"Stiamo per prendere un calciatore fortissimo, abbiamo una grande voglia di investire e di assecondare le idee del nostro direttore sportivo. Non possiamo fare nomi perchè la concorrenza è agguerrita, anche in Italia, ma abbiamo soldi e argomenti per convincere questo ragazzo ad accettre la proposta della Salernitana". Parlava così in quel di Capaccio Maurizio Milan durante una serata dedicata alla storia della Salernitana, annunciando di fatto l'arrivo in granata di Flavius Daniliuc. Calciatore sul quale si erano fiondate Atalanta e Bologna, società che non pareggiarono l'offerta economica di Iervolino.

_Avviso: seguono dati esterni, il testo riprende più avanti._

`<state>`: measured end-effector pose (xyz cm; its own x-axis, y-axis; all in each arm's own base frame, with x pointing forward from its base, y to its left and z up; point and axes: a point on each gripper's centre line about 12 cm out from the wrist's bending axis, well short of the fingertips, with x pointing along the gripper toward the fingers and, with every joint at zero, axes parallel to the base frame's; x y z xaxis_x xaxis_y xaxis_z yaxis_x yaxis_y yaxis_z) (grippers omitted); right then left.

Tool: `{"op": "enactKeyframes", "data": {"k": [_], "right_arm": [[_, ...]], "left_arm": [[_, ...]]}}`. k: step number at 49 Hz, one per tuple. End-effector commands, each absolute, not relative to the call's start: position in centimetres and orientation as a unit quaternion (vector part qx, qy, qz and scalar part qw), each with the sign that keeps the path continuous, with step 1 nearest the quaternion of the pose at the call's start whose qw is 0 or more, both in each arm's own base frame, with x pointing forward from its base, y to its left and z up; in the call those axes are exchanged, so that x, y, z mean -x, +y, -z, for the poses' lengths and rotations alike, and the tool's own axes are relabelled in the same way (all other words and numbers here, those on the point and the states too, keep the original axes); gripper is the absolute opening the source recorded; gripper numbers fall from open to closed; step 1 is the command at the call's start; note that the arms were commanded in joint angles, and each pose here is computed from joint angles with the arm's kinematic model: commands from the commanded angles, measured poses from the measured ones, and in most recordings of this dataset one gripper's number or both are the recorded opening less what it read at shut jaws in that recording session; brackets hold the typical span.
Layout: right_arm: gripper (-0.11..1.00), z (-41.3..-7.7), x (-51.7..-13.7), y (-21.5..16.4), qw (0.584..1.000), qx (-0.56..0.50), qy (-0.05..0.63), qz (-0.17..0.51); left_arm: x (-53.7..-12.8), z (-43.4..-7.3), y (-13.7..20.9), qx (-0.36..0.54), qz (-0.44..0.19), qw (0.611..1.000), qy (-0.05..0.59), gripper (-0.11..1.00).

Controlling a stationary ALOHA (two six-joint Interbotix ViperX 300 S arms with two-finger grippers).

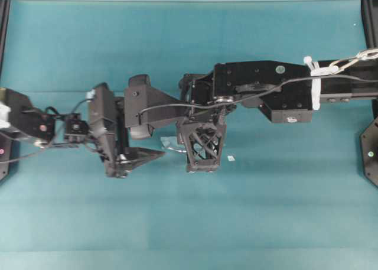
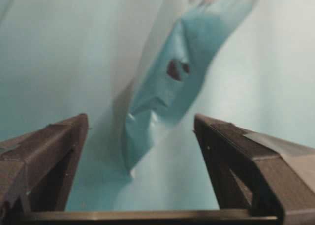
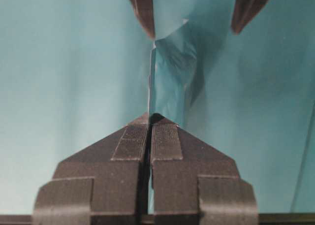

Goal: Hand over the silver zip bag and make it stand upright.
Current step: 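Move the open left gripper onto the bag's left edge and close it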

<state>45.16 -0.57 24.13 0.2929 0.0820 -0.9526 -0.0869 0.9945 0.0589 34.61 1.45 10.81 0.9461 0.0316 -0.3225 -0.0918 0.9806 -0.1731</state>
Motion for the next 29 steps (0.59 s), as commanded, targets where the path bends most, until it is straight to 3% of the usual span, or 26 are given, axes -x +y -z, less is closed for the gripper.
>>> {"op": "enactKeyframes", "data": {"k": [1,29], "right_arm": [[-0.01,-25.0,-45.3,-0.5,0.812,0.004,0.581,-0.052],[-0.01,-25.0,-45.5,-0.7,0.813,0.002,0.580,-0.049]], "left_arm": [[-35.7,-10.9,1.4,0.096,-0.028,0.985,0.143,0.93],[-40.2,-9.7,1.6,0.105,-0.027,0.987,0.120,0.92]]}}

Letta così sembra passata una vita, visto quanto accaduto nei due anni successivi. Il suo arrivo entusiasmò la piazza, con la dirigenza che era convinta d'aver preso un autentico top player e un predestinato. Nel corso delle prime apparizioni si vedeva fosse un elemento acerbo, tatticamente in difficoltà, ma con delle potenzialità dettate anche dall'ottima struttura fisicae e dalla grande cattiveria agonistica. Impiegato in alcune circostanze anche come esterno destro, Daniliuc mostrò personalità in stadi come il Maradona, l'Olimpico e lo Stadium di Torino, pur soffrendo - paradossalmente - il gioco aereo come si evidenziò nella partita interna contro la Fiorentina, con Nico Gonzalez (non un gigante) che gli prese il tempo insaccando di testa alle spalle dell'incolpevole Ochoa.

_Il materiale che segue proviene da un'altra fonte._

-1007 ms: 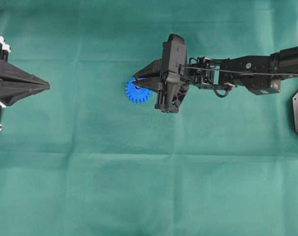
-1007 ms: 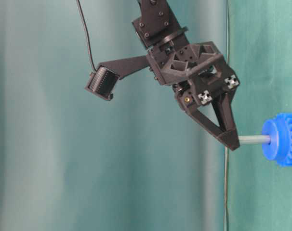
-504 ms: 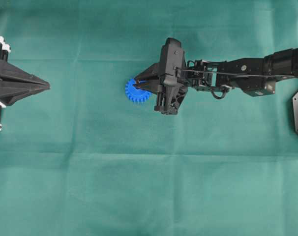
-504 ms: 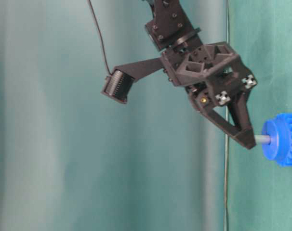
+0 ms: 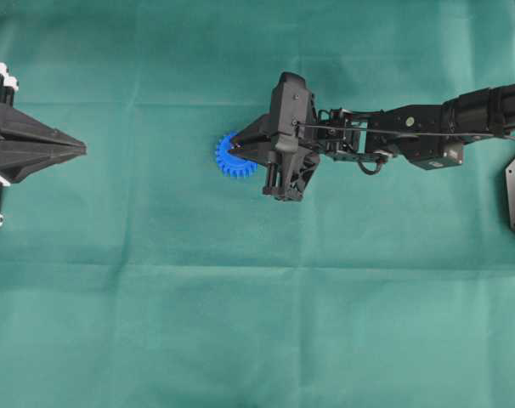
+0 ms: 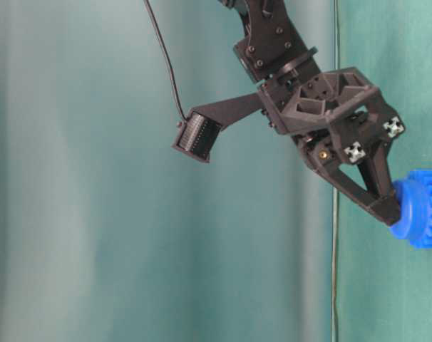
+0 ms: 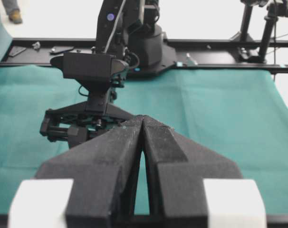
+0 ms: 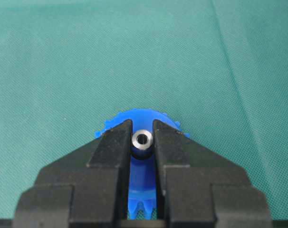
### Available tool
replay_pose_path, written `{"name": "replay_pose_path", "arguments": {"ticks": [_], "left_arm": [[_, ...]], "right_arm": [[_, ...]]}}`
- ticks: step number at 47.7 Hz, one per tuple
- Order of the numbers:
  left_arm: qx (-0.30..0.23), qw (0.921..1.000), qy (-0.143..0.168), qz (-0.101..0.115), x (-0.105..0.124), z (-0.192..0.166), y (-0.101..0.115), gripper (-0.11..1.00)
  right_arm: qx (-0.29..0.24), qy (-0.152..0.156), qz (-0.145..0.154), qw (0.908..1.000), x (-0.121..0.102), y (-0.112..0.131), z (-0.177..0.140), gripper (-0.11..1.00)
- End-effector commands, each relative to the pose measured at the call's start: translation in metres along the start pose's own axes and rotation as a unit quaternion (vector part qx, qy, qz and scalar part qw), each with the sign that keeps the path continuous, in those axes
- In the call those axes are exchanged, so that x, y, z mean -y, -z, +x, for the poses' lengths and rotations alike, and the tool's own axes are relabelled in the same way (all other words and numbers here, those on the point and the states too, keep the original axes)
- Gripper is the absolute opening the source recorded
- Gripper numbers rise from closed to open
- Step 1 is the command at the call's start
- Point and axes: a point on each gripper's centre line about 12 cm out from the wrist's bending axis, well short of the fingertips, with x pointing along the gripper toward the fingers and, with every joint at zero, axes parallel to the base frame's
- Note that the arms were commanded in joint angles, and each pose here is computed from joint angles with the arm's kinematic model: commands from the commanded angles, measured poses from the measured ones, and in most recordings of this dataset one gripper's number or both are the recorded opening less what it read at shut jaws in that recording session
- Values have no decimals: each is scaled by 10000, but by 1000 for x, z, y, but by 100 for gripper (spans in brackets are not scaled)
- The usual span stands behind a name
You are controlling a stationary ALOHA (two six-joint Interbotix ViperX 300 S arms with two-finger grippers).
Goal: Insert the shaft placed at a random location into the center hole of the small gear at another random location.
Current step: 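Lower the shaft into the blue gear's center hole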
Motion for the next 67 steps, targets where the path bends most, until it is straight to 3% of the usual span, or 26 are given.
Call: {"name": "replay_pose_path", "arguments": {"ticks": [1, 28, 31, 40, 42, 50, 67], "left_arm": [[115, 9999, 10, 8, 0, 2, -9, 0], [92, 10000, 11, 15, 0, 3, -8, 0], [100, 9999, 10, 8, 0, 3, -9, 0], [92, 10000, 10, 8, 0, 3, -8, 0], [107, 9999, 11, 15, 0, 3, -9, 0], [107, 9999, 10, 8, 0, 3, -9, 0], [107, 9999, 11, 15, 0, 3, -9, 0]], "right_arm": [[176, 8, 9, 9998, 0, -12, -1, 13], [-70, 20, 97, 9999, 1, -5, -2, 16], [-70, 25, 111, 9999, 1, -5, -2, 27], [14, 27, 112, 9999, 1, -11, -6, 78], [37, 27, 112, 9999, 1, -12, -7, 85], [160, 25, 115, 9998, 1, -22, -16, 74], [819, 14, 59, 9966, 2, -69, -60, 76]]}}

Alti e bassi hanno contraddistinto tutto il suo percorso a Salerno, al punto che già nel gennaio del 2024 il valore del suo cartellino (pagto 5 milioni di euro) si dimezzò e partì con la formula del prestito. In B proprio non voleva starci e, dopo una buona gara contro il Cittadella (con tanto di gol del provvisorio 1-1), decise di chiedere la cessione, spingendo Martusciello ad uscire allo scoperto: "Si dicono tante cose, ma poi bisogna sapere la verità. C'è chi in settimana non si è allenato benissimo e si è fatto distrarre da voci di mercato, noi pretendiamo atteggiamenti seri nel rispetto dei colori granata". Il riferimento era chiaro, visto che poi Daniliuc fece molto male con Sudtirol e Sampdoria.
A Verona ha giocato poco e male, al punto che l'Hellas ha deciso di non riscattarlo nè di riprenderlo a condizioni economicamente vantaggiose. Il resto è storia recente, con un mese di luglio caratterizzato dalla mancata risposta alla convocazione ufficiale, la rinuncia ad una mensilità di stipendio (viceversa sarebbe stato multato) e la diatriba tra Raffaele e una società che, improvvisamente, voleva venisse convocato dimenticando quanto siano importanti gli equilibri di spogliatoio. Alla fine anche lui non è valso i soldi che sono stasi spesi ed è un addio senza alcun rimpianto per i tifosi.